After a heated floor debate, the Montana House failed to pass a “religious freedom” bill, deadlocking on a 50-50 vote, effectively defeating House Bill 615 on Friday. H.B. 615, sponsored by Rep. Karl Glimm (R-Kila), would have placed a legislative referendum on the November 2016 ballot that, if approved by voters, would have legalized discrimination, if it was based on a person’s religious beliefs.
Similar to a law that was recently passed in the state of Indiana, H.B. 615 would have allowed for religious-based discrimination, such as allowing business owners to deny services to gay and lesbian customers. It also could have opened up a myriad of other opportunities for bigots to discriminate against people, under the cover of religion. For example, the law could have made it possible for a pharmacist to refuse to provide birth control to a woman, or for a doctor to deny treatment to a HIV patient who happened to be gay.
The vote fell mostly on party lines, with all 41 Democrats voting NAY, compared to 50 Republicans who voted YEA, with 9 Republicans joining the Democrats, in voting against the measure.
The debate on the House Floor was impassioned, with Democrats raising a number of objections to the legislation. Rep.
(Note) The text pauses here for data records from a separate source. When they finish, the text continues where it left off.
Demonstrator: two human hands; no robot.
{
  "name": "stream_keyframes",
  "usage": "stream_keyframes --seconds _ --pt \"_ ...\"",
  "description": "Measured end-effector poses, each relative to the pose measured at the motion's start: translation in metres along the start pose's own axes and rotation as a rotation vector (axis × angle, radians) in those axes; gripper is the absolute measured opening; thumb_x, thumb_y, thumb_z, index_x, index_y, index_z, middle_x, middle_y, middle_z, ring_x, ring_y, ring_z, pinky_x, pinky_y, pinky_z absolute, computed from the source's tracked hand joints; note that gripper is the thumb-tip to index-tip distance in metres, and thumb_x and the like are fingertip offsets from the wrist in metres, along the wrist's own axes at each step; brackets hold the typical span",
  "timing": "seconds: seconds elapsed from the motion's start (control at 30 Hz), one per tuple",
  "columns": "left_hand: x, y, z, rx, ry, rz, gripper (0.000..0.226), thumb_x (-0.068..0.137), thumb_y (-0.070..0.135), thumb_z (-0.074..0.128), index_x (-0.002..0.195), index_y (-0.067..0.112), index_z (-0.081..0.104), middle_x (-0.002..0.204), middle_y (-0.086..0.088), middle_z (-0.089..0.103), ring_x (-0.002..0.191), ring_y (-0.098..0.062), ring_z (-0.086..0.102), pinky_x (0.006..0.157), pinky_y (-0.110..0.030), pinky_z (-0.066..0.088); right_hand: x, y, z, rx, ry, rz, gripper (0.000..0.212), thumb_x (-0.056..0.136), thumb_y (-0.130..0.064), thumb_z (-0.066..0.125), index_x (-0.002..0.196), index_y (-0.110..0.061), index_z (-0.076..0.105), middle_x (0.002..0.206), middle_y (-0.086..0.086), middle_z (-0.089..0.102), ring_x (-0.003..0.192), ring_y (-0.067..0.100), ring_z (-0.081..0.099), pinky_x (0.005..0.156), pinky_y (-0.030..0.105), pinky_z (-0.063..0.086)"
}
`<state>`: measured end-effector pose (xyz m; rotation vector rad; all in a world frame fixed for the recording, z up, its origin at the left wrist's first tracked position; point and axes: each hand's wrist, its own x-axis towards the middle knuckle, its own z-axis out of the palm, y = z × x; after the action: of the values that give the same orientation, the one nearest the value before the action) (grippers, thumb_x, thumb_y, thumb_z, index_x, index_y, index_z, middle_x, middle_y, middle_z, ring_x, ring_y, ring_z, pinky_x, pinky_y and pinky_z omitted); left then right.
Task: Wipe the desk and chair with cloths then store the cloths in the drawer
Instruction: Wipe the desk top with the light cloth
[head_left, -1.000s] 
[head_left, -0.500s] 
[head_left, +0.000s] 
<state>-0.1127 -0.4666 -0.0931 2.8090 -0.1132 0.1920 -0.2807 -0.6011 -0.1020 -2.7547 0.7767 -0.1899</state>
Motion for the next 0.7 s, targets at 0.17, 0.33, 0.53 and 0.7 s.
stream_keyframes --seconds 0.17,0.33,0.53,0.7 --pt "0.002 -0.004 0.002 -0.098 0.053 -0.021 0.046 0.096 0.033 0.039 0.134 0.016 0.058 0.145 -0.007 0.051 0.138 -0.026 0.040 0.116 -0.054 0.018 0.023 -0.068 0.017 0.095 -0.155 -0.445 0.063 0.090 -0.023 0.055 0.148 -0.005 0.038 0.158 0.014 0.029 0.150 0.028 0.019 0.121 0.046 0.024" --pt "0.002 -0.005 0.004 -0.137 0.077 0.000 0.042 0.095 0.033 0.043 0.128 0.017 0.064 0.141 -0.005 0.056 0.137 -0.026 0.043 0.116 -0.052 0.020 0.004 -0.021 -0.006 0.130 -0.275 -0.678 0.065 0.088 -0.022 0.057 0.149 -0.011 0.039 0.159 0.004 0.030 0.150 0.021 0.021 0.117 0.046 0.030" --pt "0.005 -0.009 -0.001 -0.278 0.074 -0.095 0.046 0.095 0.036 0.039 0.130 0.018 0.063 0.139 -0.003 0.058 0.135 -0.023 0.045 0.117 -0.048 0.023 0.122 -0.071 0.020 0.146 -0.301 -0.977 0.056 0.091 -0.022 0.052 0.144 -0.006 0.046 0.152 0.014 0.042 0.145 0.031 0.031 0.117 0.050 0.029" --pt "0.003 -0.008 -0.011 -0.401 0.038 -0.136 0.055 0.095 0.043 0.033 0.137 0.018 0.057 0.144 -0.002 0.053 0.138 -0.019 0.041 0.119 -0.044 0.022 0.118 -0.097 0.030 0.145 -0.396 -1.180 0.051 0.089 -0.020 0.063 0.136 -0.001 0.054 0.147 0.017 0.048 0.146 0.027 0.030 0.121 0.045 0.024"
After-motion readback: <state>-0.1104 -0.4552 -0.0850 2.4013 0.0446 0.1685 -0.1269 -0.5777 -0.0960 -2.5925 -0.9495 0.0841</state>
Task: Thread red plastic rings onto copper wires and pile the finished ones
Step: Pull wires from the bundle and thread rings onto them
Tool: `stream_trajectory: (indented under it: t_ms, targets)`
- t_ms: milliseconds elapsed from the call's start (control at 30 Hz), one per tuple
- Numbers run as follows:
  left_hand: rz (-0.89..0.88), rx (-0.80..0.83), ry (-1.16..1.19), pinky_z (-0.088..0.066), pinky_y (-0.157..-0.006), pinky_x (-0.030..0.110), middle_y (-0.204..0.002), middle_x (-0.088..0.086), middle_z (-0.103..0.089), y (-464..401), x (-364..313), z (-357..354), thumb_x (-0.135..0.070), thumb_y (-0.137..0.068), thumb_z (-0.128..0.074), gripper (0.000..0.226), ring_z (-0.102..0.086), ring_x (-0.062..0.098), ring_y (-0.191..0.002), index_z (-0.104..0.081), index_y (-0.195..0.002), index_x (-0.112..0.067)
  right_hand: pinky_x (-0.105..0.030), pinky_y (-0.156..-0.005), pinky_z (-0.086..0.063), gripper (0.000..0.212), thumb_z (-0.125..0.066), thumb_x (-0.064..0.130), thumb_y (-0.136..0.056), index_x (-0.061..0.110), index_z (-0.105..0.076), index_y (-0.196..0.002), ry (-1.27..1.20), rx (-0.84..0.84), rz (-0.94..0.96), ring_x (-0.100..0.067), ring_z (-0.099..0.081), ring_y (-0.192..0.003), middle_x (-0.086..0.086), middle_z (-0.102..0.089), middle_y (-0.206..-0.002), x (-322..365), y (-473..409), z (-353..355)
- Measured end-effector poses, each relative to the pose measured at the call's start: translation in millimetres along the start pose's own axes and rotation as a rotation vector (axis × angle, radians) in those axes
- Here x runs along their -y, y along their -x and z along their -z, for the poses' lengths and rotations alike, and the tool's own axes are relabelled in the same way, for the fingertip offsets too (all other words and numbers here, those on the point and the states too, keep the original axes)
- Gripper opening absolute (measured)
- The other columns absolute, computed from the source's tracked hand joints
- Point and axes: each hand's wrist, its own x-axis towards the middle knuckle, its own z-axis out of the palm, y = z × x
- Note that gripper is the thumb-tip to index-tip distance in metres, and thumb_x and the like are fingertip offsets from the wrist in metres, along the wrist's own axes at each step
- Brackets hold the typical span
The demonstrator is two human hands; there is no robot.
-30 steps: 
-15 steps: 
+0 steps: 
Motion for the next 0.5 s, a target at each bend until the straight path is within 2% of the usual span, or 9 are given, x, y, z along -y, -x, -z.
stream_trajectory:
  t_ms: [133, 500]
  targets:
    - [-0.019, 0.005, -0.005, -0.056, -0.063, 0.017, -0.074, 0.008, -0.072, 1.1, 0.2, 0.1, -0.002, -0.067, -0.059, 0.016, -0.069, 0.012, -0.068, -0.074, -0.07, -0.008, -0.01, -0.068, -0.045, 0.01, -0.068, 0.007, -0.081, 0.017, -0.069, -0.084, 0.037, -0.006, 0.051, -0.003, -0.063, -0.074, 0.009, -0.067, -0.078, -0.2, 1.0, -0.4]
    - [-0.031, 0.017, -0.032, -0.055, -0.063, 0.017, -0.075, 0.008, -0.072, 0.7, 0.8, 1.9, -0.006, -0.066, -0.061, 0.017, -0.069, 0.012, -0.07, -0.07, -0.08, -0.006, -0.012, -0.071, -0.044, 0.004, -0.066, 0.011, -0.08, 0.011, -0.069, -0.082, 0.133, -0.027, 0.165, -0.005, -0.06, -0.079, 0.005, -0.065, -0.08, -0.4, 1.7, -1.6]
Margie MacDonald (D-Billings) hoisted up a copy of The White Man’s Bible, a White Nationalist religious text, for the racist Church of the Creator (COTC), arguing that the language in the bill would essentially legalize anything done in the name of a religious belief system.
Crow tribal member Carolyn Peace-Lopez (D-Hardin) argued that the law could empower the nine active hate groups in the state, by granting them legal protection to discriminate against American Indians. She remarked:
American Indians are the walking dead because of how they’re treated by people who discriminate. And now we’re going to license it. We’re going to elevate it.
Rep. Bryce Bennett (D-Missoula), a gay lawmaker, noted that the law could be used to discriminate against him. Bennett stated:
I am a religious person, I believe in religious freedom, but this isn’t about that. This is about legalized discrimination of our neighbors and our friends and it’s about discrimination against people like me.
Following the debate, the House deadlocked on a 50-50 vote, preventing the measure from moving forward. The Democrats stayed unified in opposition, and with 9 Republicans defecting from GOP orthodoxy, they had the votes to stymie the measure.
By killing this ill-chosen piece of legislation, Montana has avoided traveling down the “religious freedom” rabbit hole that has legalized discrimination in so many other red states across the country. Laws that sanction bigotry, not only violate the rights of individuals, but they also invite the backlash of economic boycotts. Democrats and sensible Republicans need to unite in every state, to defeat measures designed to empower bigots to discriminate against people, based on “religious beliefs”.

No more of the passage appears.